On Sugar Trap 2, Rico takes the kinetic energy of Atlanta trap music and makes it her own. On “Poppin,” the synths that barrage in and out are bold, brash, and colorful versus the more conventional sound exemplified by early Migos — think Young Rich N****s, Rich N**** Timeline, Streets on Lock, etc. Her rapping is, in ways, also conventional but made more memorable by a feminine touch that never strays into cliches (“I was wearing wigs / Think I’m moving on to braids now”). Rico at her best elevates trap music (“Key Lime OG”) and blurs the line between dreamy pop and hard east coast rap (“Spaceships”). While the mainstream bubble has accepted the easily digestible music of, say, Megan thee Stallion, City Girls, or Saweetie, Rico still has yet to get her fair shake and she may never get it, but in Sugar Trap 2 and Nasty exists one of the century’s greatest rappers.
Caroline Polachek, Pang
With SOPHIE’s tragic passing, music lost one of its best and most important innovators. From the deepest corners of Soundcloud to mid-decade Vince Staple albums, her wild, geometric takes on pop music are as fresh and exciting today as they were when they were littered throughout the decade. In Pang and Caroline Polachek exists one of the great bastions of pop music in the wake of SOPHIE’s work.

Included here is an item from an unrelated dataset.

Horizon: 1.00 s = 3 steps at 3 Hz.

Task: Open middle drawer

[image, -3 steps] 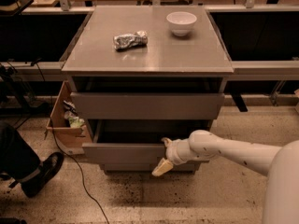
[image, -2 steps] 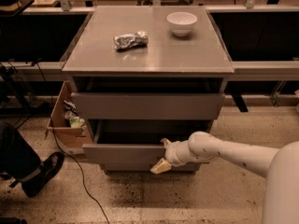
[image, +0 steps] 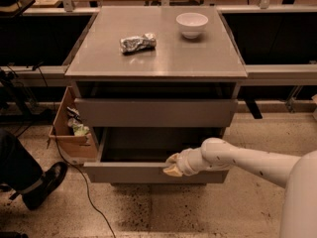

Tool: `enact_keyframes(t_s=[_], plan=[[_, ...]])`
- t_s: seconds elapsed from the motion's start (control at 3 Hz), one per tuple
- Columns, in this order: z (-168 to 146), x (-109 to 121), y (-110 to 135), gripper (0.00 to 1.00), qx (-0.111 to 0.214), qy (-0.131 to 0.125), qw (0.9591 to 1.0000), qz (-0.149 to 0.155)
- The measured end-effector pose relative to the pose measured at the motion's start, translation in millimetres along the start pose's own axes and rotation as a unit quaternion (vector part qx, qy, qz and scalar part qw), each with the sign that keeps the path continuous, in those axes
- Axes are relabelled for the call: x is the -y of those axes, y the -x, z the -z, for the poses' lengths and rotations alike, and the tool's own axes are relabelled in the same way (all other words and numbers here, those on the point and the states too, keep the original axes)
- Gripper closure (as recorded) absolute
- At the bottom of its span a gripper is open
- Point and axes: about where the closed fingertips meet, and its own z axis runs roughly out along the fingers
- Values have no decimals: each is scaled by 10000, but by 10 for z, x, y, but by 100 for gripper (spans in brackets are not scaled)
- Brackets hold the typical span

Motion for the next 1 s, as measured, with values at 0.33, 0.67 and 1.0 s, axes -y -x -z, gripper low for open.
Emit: enact_keyframes(t_s=[0.33, 0.67, 1.0], plan=[[37, 7, 22, 93, 0, 0, 10000, 0], [42, -7, 20, 77, -1, 0, 10000, 0], [179, -186, -72, 46, -205, 22, 9998, -3]])
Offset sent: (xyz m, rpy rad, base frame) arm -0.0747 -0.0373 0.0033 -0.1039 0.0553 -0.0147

Pang is one of the great and potentially the great pop album of the 2010s. Years of minor acclaim with Aaron Pfenning under the Chairlift moniker molded Polachek’s songwriting into a very functional device. Not bad, just conventional and at times impersonal, in the same way that even the most notable songs of the early decade written by bands like Two Door Cinema Club or Phoenix were. On the album’s title track, the album’s second, Polachek sheds her skin, taking the bull by the horns and feeling her emotions in full, “There’s a look in your eyes when you’re hungry for me / It’s a beautiful knife cutting right where the fear should be.”

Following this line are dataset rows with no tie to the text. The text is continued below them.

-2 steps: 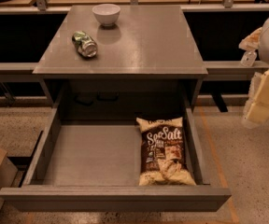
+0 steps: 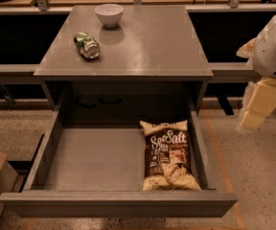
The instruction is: Pick brown chip bag from top drawer and place on counter
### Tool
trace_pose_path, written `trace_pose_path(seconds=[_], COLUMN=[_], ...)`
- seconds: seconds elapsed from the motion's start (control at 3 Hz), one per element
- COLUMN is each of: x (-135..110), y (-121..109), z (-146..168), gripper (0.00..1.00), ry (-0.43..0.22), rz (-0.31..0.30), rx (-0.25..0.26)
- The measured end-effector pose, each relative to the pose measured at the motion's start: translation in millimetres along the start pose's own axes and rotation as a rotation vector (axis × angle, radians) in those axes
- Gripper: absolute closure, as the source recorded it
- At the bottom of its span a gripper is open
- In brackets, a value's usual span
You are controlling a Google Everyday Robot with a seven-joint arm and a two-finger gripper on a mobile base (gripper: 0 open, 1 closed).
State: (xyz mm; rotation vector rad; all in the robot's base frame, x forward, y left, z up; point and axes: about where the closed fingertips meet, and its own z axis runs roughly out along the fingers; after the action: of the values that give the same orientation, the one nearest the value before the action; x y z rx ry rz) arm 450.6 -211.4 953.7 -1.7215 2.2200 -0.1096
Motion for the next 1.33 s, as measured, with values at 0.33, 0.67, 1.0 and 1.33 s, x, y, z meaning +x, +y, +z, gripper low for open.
trace_pose_path(seconds=[0.33, 0.67, 1.0, 1.33], x=[-3, 0, 0, -4], y=[-6, -7, -4, 0], z=[36, 42, 51, 67], gripper=[0.0, 0.0, 0.0, 0.0], ry=[0.04, 0.056, 0.076, 0.077], rz=[-0.002, -0.001, 0.003, 0.013], rx=[0.02, 0.029, 0.007, -0.024])
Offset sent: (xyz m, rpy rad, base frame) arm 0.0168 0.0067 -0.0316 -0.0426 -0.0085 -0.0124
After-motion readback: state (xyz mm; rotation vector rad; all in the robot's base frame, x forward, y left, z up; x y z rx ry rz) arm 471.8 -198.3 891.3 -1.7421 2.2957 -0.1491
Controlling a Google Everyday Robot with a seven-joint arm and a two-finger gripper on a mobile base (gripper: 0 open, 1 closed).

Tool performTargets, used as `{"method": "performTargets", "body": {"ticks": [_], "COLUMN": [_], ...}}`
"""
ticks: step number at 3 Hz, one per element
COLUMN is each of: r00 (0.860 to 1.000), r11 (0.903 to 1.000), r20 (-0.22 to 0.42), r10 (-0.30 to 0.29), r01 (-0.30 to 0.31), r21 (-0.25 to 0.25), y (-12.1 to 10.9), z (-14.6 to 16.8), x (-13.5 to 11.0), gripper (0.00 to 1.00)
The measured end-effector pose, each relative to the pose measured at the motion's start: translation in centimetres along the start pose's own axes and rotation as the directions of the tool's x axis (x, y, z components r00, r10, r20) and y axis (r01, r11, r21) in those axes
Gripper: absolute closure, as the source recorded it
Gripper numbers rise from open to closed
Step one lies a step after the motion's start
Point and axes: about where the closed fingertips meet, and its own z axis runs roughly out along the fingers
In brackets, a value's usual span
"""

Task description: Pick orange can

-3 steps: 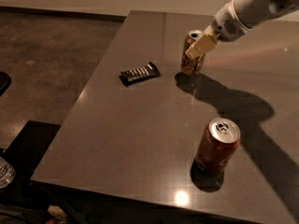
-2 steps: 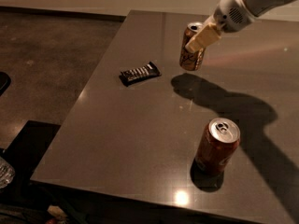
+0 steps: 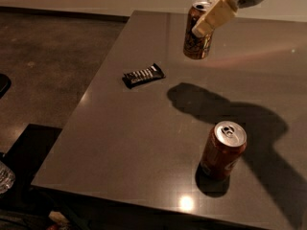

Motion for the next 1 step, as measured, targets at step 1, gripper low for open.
{"method": "performTargets", "body": {"ticks": [1], "r00": [1.000], "r11": [1.0000], "r20": [0.000], "r10": [-0.001], "r01": [0.001], "r21": [-0.001], "y": [0.02], "z": [-0.03], "x": [-0.03], "gripper": [1.00]}}
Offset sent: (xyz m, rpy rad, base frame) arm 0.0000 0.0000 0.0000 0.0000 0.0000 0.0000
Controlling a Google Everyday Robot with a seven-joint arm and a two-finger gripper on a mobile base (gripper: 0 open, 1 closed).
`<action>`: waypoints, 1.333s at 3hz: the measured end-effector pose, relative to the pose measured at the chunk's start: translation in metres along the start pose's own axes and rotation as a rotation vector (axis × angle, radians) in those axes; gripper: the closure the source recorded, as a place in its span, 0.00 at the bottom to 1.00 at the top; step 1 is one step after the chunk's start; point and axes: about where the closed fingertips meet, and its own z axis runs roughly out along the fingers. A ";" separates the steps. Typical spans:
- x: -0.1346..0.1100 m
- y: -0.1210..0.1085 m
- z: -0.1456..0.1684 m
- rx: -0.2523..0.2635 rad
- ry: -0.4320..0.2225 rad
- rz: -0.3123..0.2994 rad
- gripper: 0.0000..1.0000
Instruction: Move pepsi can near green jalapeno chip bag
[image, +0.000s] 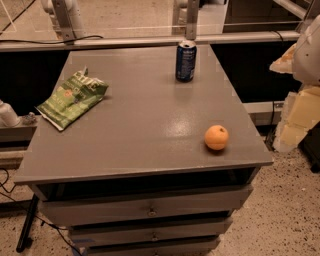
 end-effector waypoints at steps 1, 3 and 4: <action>-0.002 -0.005 0.000 0.019 -0.010 0.003 0.00; -0.013 -0.059 0.043 0.059 -0.160 0.056 0.00; -0.026 -0.093 0.075 0.047 -0.267 0.096 0.00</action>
Offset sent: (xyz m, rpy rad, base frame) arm 0.0658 -0.0053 -0.0203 0.1363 -0.1050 -0.0186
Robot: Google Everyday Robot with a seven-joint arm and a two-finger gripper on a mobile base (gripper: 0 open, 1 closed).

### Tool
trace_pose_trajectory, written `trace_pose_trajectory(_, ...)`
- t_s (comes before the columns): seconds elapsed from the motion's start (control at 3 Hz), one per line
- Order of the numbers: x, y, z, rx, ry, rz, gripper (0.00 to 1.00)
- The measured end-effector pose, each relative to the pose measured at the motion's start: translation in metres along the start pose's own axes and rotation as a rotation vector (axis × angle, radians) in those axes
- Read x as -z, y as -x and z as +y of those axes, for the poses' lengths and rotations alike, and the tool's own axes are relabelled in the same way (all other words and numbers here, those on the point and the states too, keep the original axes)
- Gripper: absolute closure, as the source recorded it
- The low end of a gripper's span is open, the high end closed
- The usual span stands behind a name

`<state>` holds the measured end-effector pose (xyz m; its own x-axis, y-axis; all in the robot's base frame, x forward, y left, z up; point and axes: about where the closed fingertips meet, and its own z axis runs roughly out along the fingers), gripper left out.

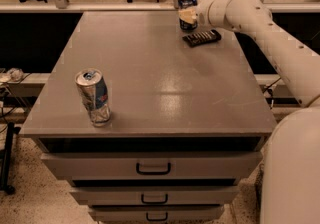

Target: Move pepsi can near rxbar chocolate

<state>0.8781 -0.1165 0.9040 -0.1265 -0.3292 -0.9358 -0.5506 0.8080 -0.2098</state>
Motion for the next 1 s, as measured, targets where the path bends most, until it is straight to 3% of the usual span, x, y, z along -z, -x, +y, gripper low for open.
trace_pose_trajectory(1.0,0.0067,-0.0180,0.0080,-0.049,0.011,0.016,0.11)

I’m self-aware to admit that a pitfall of Polachek’s writing is, I don’t know how else to say this, the musings of a grown adult bemoaning heartbreak. Alas, both things can be true in this case that perhaps great albums can come from weak cliches and also contain visceral, exciting songwriting (“Ocean of Tears”). Pang is exemplary in not only its songwriting, but also its album structuring; the album contains two top tier runs in “Hit Me Where It Hurts” to “Look At Me Now” and “Ocean of Tears” to “Go As a Dream.”
Mustard, Perfect Ten
DJ Mustard, or I guess now simply Mustard, does not generally get the recognition or plaudits that celebrities behind the board such as DJ Khaled or Metro Boomin (respectively, to be clear) but his sound has been a constant in rap since he exploded out of the West Coast mixtape scene early in the last decade. Perfect Ten is an close to an opus as Mustard could possibly get: a man whose work was often derided as being strip club music (as if that’s a bad thing) and was once the subject of memes containing pictures of a three key piano flexing his muscle and making hits like it was second nature to him (it is).

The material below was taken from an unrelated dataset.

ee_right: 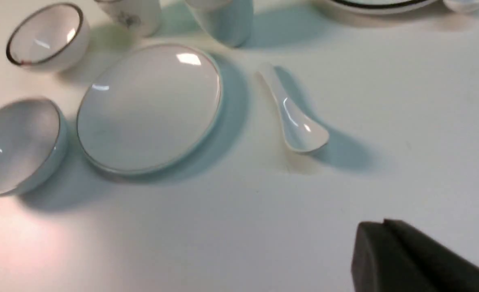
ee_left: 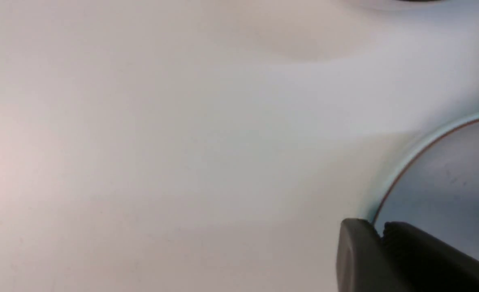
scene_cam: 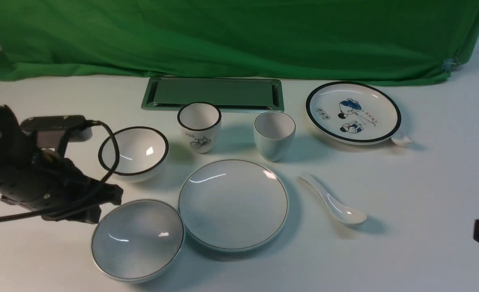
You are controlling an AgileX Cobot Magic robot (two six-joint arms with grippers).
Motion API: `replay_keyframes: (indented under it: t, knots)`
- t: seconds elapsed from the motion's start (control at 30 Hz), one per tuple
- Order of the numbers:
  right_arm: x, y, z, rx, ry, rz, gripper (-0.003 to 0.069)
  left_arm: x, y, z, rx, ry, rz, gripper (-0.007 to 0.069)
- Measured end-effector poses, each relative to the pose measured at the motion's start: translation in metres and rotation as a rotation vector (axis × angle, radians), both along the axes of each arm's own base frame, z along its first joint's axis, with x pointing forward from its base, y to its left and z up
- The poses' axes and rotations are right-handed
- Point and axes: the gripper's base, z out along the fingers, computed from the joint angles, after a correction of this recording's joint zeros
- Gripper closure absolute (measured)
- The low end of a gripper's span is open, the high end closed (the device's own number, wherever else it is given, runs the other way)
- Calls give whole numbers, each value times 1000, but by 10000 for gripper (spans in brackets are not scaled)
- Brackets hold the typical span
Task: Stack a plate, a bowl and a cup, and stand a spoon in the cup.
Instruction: Use the left arm to grab a blue rice bowl
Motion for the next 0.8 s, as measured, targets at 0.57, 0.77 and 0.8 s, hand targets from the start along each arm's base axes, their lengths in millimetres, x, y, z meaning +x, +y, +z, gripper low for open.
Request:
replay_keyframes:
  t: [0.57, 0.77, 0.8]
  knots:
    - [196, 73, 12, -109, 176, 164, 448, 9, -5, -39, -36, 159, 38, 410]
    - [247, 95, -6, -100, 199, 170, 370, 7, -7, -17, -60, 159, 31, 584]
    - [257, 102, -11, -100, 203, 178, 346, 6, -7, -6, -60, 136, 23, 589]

“Pure Water” is top tier bottle service music, the kind of music you hear at Vegas day clubs or in the club scene in The Social Network; Mustard and Migos are in the same club, just out of frame. “Baguettes in the Face” is NAV at his auto-tuned, disinterested best. Ultimately, Perfect Ten makes it on this long list of music because it contains “Ballin,” which is the greatest LA rap record since “Sweet Lady” and generally one of the greatest West Coast rap songs to ever exist.